§ **ASSIGNMENT**
Each line from the one that contains "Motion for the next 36" through the end of the entries should be repeated exactly, with nothing added.

== Segment start ==

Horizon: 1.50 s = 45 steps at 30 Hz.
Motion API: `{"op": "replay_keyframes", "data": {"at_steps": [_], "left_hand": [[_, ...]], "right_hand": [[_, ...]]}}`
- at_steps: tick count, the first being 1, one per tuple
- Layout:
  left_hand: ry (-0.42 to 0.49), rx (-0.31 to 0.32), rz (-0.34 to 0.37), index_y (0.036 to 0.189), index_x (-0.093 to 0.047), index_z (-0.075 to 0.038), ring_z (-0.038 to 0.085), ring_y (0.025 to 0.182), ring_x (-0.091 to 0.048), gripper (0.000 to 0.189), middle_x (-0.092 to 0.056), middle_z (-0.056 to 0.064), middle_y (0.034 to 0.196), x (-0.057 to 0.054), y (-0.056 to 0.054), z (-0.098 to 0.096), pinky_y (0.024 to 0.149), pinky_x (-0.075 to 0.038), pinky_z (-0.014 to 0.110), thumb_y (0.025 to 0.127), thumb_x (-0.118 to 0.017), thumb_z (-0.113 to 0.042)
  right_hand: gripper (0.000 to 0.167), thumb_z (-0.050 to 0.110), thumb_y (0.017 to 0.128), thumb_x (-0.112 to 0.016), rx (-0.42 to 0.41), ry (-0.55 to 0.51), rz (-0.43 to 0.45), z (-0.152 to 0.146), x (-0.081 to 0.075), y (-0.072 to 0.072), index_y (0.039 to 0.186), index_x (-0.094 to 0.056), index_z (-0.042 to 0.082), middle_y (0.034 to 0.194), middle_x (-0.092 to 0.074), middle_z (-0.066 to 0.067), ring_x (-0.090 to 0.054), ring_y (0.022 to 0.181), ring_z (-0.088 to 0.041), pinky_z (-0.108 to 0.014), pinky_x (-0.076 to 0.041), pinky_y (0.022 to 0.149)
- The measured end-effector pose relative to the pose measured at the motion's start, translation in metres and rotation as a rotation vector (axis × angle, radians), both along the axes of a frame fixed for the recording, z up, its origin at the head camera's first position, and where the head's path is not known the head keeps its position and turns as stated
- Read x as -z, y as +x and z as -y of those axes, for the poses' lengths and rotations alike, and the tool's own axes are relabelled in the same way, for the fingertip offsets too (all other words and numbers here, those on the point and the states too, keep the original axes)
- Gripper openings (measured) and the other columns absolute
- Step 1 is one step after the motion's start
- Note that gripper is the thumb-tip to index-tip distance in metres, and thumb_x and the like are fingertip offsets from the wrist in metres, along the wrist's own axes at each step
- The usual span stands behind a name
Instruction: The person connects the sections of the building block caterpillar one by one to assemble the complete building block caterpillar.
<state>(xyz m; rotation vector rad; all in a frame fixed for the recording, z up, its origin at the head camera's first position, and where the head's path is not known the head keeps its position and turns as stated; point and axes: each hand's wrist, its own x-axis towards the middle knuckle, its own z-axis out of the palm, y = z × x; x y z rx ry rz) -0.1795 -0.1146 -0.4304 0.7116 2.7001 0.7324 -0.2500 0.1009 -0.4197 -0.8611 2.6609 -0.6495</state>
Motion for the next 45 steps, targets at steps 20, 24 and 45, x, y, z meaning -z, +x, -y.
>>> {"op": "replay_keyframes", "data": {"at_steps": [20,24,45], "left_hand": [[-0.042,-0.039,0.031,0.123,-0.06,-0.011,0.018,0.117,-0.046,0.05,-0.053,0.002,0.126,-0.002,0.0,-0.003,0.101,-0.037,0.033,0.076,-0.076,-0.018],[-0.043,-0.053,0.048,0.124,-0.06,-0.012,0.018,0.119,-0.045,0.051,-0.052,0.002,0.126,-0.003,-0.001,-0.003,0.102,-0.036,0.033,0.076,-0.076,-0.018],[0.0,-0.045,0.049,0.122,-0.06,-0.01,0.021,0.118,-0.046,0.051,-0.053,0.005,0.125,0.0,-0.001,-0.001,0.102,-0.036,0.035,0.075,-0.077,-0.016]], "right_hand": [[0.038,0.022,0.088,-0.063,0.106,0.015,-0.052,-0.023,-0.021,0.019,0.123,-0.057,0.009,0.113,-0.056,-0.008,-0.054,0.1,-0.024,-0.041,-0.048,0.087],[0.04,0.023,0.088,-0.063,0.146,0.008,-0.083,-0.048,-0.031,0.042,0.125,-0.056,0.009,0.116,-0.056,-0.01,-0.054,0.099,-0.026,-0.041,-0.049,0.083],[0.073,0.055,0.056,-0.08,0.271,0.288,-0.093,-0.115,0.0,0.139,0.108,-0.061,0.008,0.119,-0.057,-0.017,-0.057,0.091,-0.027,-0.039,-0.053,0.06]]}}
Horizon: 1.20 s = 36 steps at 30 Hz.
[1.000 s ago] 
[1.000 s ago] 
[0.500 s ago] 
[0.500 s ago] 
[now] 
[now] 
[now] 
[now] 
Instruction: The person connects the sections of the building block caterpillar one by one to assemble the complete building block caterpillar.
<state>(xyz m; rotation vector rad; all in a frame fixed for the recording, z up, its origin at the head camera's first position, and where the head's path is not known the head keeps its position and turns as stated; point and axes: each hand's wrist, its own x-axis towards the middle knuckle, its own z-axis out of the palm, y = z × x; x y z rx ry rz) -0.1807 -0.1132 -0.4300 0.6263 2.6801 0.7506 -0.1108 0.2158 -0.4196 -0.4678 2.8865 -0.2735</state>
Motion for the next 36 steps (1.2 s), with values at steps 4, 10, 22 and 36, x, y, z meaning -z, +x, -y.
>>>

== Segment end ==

§ **SOLUTION**
Motion for the next 36 steps (1.2 s), with values at steps 4, 10, 22 and 36, x, y, z meaning -z, +x, -y.
>>>

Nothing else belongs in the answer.